------ Entries shown

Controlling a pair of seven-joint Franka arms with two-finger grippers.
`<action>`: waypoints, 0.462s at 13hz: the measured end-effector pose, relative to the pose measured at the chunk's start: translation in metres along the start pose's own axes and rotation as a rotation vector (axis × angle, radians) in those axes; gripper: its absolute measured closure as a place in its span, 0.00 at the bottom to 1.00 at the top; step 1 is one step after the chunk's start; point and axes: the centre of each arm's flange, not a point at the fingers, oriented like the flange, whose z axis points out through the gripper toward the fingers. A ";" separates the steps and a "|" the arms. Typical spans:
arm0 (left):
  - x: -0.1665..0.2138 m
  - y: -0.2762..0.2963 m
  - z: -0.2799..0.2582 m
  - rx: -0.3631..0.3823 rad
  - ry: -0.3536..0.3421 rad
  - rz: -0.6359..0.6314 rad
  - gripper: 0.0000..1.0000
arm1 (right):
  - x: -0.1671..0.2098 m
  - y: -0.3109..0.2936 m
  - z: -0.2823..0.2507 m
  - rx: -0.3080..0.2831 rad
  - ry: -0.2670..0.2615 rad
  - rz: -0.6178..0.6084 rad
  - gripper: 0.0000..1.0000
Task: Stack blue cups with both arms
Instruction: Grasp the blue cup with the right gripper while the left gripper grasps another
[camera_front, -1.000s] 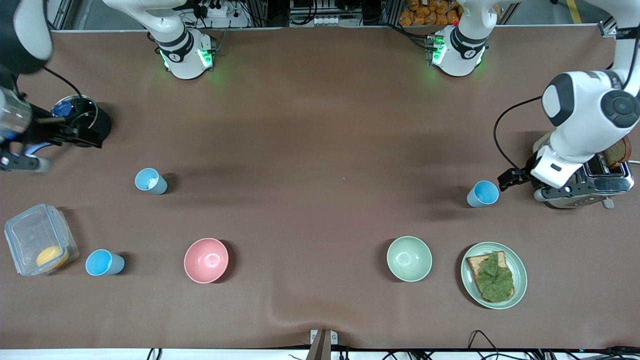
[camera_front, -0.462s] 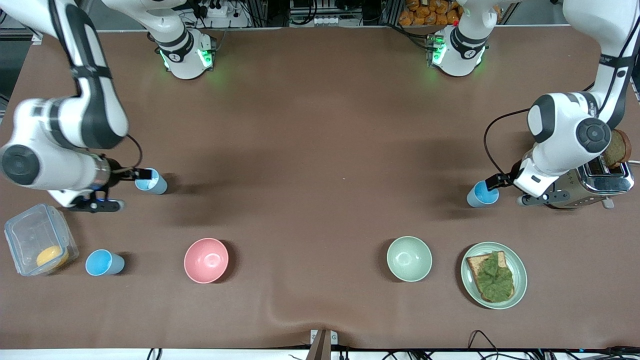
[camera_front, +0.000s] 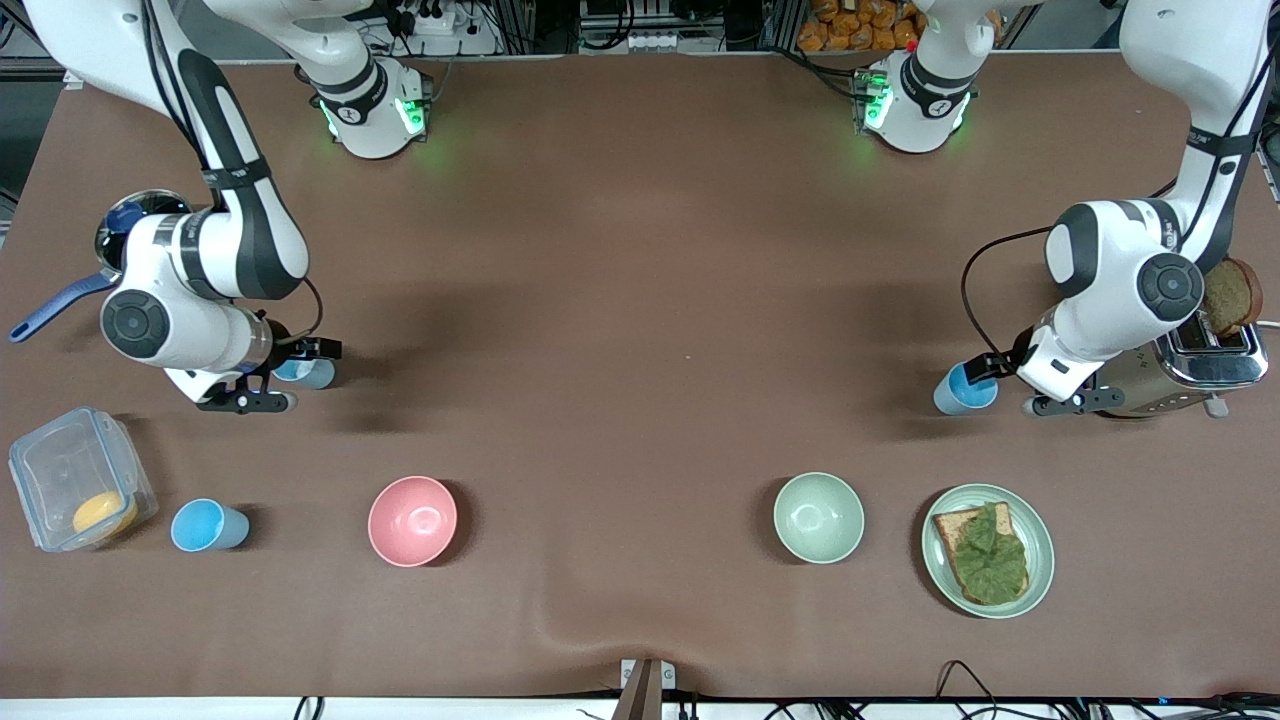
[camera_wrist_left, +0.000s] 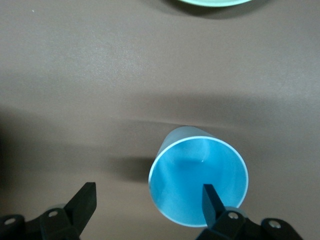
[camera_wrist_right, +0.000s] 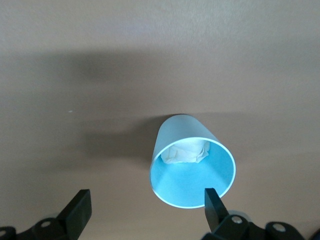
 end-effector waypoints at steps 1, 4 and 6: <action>0.000 0.002 0.003 -0.001 -0.001 0.003 0.13 | 0.000 0.000 0.005 -0.001 -0.008 0.000 0.00; 0.000 0.007 0.011 -0.006 0.001 0.011 0.49 | 0.005 0.002 0.022 -0.004 -0.017 0.005 0.22; 0.002 0.009 0.010 -0.007 0.006 0.014 0.72 | 0.007 0.003 0.032 -0.006 -0.031 0.006 0.47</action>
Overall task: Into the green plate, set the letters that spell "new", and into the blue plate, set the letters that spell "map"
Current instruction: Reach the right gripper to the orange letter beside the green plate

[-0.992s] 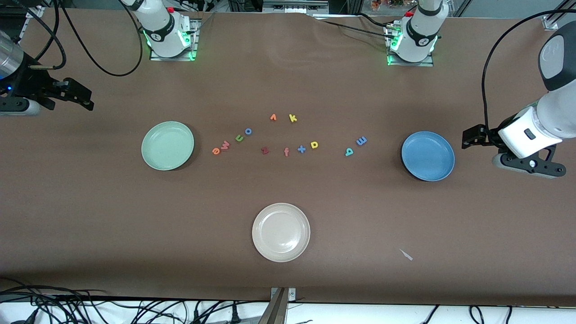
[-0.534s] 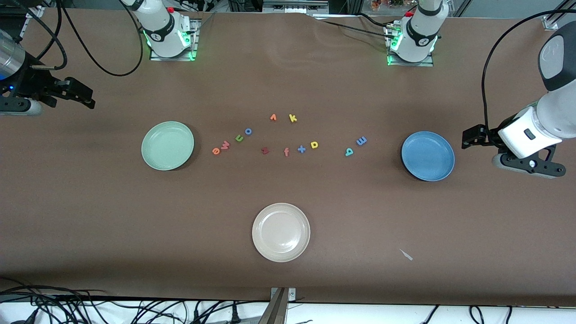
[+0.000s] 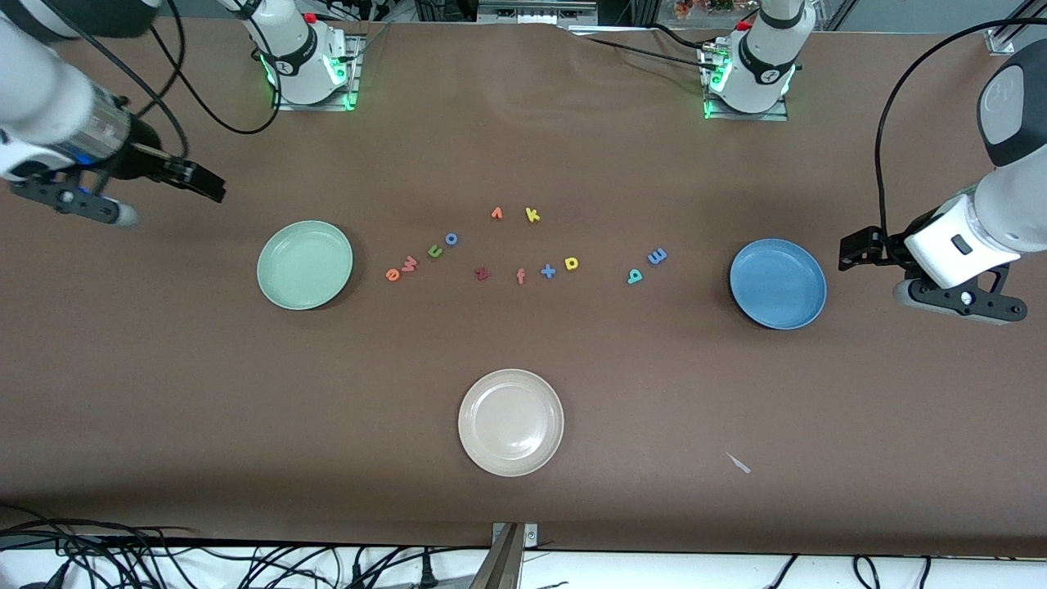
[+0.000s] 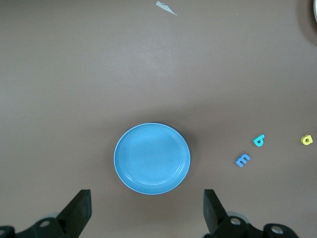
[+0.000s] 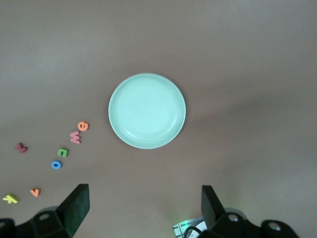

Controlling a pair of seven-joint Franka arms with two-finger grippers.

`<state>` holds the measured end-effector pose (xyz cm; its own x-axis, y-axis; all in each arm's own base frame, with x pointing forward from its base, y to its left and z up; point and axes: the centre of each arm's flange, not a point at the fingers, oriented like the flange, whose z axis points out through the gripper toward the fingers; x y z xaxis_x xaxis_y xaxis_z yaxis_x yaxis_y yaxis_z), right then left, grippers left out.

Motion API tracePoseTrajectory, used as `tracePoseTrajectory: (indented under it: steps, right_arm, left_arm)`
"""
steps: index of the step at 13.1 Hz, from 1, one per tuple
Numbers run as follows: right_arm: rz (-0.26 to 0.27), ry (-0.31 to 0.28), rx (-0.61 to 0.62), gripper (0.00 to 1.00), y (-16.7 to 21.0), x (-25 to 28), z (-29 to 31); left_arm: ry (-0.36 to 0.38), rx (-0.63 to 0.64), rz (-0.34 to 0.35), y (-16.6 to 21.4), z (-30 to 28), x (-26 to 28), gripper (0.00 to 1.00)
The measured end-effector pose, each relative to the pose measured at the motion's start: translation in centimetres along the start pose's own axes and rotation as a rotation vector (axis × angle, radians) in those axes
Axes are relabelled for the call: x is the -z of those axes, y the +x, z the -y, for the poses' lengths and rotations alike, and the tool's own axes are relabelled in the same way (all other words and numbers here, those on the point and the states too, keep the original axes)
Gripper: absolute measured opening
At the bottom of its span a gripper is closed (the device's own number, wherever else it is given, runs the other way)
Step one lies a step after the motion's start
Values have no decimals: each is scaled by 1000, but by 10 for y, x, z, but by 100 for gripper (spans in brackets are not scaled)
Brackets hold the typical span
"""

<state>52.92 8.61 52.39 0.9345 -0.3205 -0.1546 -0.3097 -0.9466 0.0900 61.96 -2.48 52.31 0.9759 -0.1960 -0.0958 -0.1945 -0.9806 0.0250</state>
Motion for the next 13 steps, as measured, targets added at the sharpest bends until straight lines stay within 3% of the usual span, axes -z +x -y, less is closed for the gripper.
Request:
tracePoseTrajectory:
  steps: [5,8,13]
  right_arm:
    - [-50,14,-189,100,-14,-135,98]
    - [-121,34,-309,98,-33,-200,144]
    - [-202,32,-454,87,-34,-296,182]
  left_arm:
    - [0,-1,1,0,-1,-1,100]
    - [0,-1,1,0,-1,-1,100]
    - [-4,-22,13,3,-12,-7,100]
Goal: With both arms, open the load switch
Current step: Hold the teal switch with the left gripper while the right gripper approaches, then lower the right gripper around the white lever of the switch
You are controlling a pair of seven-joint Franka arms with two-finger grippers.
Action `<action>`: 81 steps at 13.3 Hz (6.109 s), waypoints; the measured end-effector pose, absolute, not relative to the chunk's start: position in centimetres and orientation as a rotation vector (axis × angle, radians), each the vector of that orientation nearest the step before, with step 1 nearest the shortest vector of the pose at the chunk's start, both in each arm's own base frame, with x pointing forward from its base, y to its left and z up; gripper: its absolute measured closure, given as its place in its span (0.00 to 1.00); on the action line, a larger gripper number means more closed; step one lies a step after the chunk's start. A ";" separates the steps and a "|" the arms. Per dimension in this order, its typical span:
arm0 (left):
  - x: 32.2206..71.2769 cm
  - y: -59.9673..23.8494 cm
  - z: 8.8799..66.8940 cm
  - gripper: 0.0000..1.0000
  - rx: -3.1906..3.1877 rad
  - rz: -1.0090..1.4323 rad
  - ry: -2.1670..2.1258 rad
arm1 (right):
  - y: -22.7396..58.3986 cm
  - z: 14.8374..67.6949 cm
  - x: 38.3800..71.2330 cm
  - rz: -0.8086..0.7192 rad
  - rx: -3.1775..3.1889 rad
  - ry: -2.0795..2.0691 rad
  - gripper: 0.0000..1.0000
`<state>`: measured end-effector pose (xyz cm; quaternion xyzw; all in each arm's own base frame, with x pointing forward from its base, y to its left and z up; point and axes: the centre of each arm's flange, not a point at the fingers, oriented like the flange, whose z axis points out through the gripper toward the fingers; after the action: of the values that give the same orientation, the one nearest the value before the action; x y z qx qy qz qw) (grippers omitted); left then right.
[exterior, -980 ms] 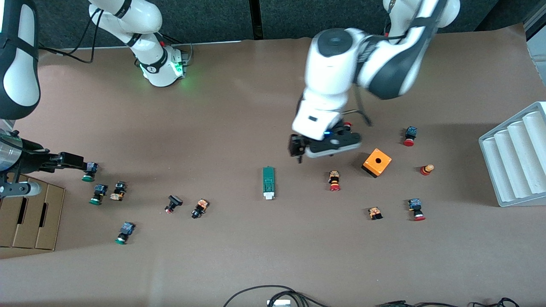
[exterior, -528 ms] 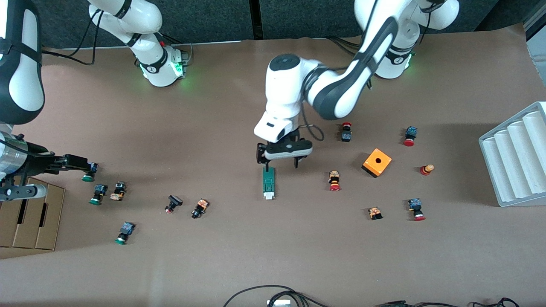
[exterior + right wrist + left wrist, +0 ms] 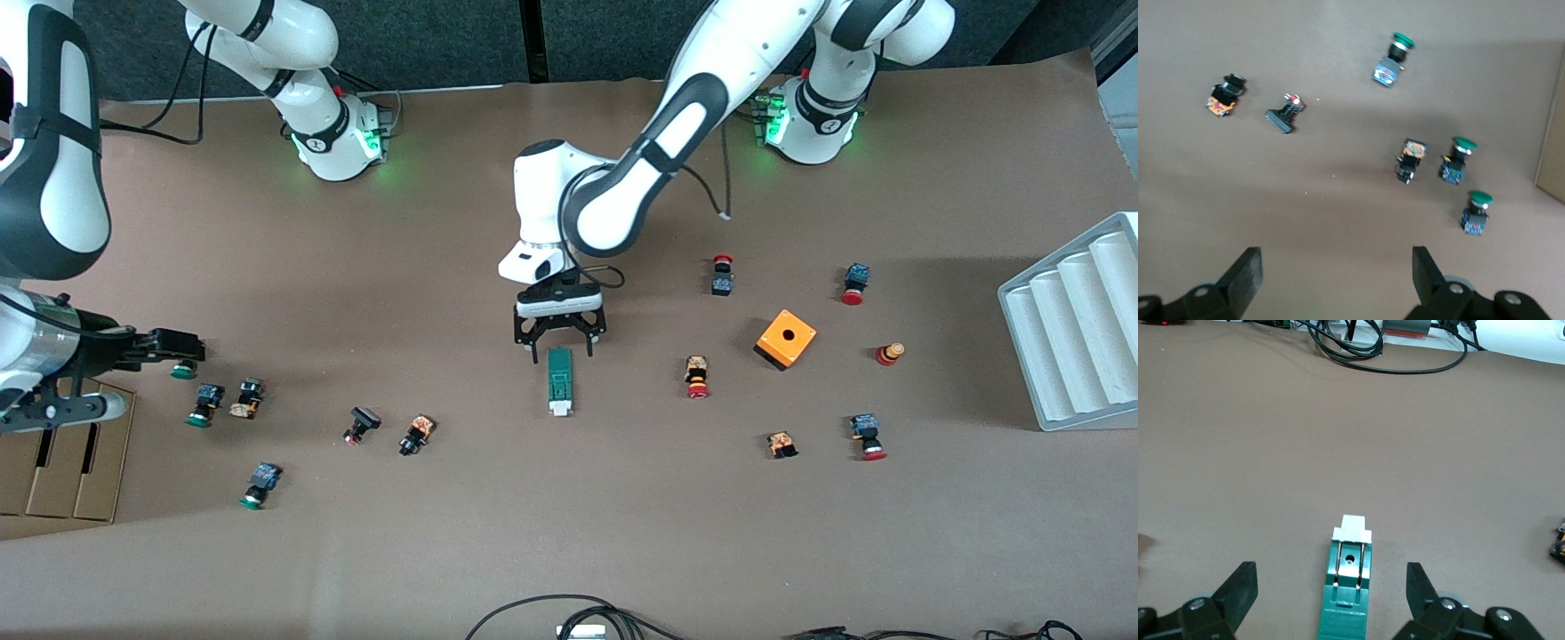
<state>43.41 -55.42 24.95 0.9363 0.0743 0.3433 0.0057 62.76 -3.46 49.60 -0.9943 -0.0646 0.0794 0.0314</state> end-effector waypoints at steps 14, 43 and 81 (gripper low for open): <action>38.1 -57.5 11.2 0.10 2.784 1.418 0.157 | 3.1 43.2 66.1 0.137 -2.795 -1.063 0.00; 35.5 -57.0 7.9 0.47 2.687 1.674 0.142 | 36.3 27.4 63.9 -0.229 -2.395 -1.845 0.00; 35.5 -57.0 7.9 0.47 2.687 1.674 0.142 | 45.3 20.0 59.4 -0.339 -2.333 -1.993 0.27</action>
<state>35.49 -57.02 7.89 0.8478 0.0447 0.5282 -0.0137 59.40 45.33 20.01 -0.7555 -0.6453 -0.1096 0.0270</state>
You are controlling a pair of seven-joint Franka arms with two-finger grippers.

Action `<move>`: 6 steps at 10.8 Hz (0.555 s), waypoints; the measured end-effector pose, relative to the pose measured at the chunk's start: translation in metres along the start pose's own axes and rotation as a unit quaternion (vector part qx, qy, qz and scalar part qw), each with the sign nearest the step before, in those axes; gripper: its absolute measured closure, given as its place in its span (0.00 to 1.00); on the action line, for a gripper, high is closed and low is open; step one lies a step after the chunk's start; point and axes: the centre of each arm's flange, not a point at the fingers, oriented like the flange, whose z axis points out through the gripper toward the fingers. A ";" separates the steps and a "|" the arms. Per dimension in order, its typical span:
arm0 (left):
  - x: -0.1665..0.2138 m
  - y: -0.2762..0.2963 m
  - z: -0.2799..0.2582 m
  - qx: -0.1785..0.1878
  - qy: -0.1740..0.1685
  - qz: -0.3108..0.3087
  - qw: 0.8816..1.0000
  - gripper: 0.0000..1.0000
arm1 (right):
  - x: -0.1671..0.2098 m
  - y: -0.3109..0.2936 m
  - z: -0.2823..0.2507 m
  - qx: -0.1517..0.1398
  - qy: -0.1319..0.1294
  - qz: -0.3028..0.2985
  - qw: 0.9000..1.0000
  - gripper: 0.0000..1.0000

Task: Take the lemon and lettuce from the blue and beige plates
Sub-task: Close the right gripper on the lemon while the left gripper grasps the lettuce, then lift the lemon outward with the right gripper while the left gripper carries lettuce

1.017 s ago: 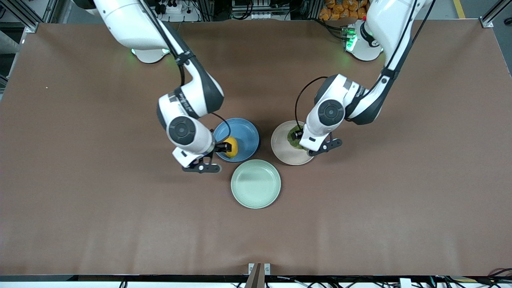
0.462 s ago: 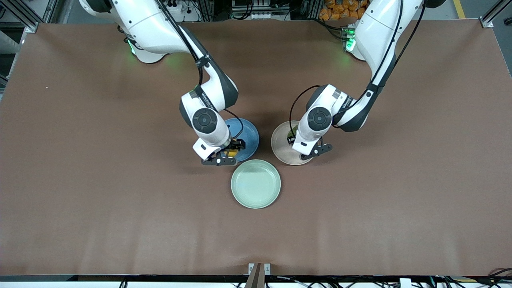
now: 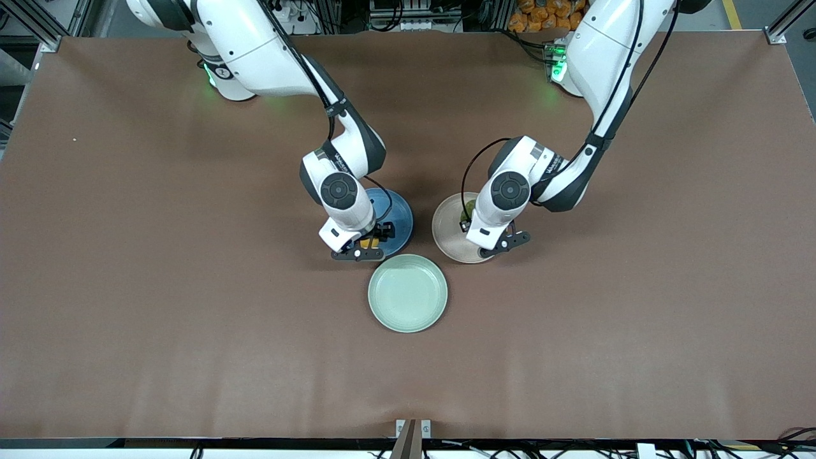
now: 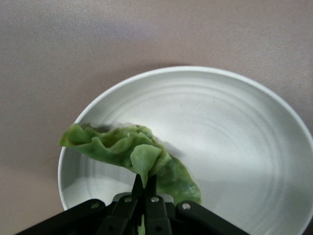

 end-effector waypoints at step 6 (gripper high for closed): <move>0.026 -0.016 -0.153 -0.006 0.052 -0.025 0.998 0.97 | 0.034 0.016 -0.046 -0.027 -0.058 0.019 0.998 0.42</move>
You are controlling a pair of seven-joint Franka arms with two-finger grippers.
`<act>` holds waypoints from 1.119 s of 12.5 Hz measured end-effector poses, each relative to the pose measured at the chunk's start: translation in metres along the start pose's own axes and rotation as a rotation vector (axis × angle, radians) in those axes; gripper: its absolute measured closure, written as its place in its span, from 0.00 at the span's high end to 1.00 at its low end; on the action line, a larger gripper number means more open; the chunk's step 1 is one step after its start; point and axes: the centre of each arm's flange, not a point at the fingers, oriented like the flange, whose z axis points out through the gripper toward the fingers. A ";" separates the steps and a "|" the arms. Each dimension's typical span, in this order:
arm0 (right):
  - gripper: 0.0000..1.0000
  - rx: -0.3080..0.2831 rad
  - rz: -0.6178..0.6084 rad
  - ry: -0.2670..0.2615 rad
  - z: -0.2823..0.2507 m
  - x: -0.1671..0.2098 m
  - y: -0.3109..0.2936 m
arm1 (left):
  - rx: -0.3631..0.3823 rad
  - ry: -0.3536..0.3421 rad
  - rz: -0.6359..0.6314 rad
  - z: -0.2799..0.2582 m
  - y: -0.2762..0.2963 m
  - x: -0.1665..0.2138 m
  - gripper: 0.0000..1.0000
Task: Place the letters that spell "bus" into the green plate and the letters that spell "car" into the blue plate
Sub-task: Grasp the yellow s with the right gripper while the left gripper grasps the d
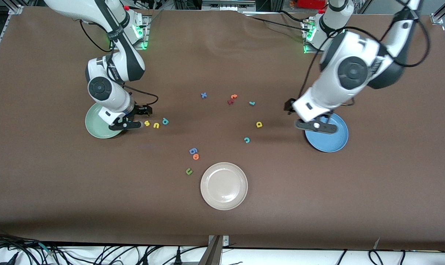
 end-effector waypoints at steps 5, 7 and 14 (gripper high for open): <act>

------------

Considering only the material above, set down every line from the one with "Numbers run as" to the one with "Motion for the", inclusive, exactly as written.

■ **Solved problem**:
Numbers run as follows: right_arm: rz (-0.26 to 0.27), ry (-0.31 to 0.28), rx (-0.61 to 0.62), gripper (0.00 to 1.00), y (-16.7 to 21.0), x (-25 to 28), z (-29 to 31); left_arm: ry (-0.36 to 0.38), rx (-0.63 to 0.64), rz (-0.34 to 0.35), y (-16.6 to 21.4), z (-30 to 28), x (-26 to 28), gripper (0.00 to 1.00)
The measured end-effector pose, each relative to the pose measured at the motion's start: translation in centimetres along the start pose's own axes and rotation as a rotation vector (axis × angle, radians) in those axes
Axes are relabelled for the call: x is the -z of those axes, y the +x, z the -y, for the poses' lengths and rotations alike, and the tool's own axes are relabelled in the same way (all other words and numbers here, those on the point and the states too, keep the original axes)
Gripper: absolute measured opening
At the bottom of its span a gripper is closed (the device's own number, wherever else it is given, runs the other way)
Step one lies a step after the motion's start
Values have no decimals: each is scaled by 1000, but by 10 for y, x, z, but by 100 for gripper (spans in brackets are not scaled)
Brackets hold the typical span
"""

<state>52.92 8.61 52.39 0.9345 -0.3205 -0.1546 -0.3097 -0.9466 0.0900 61.96 -2.48 52.31 0.9759 -0.1960 -0.0958 -0.1945 -0.9806 0.0250</state>
Motion for the next 13 steps, as measured, targets added at the sharpest bends until straight lines stay within 3% of the usual span, axes -z +x -y, less is closed for the gripper.

What the exercise asked for is now complete.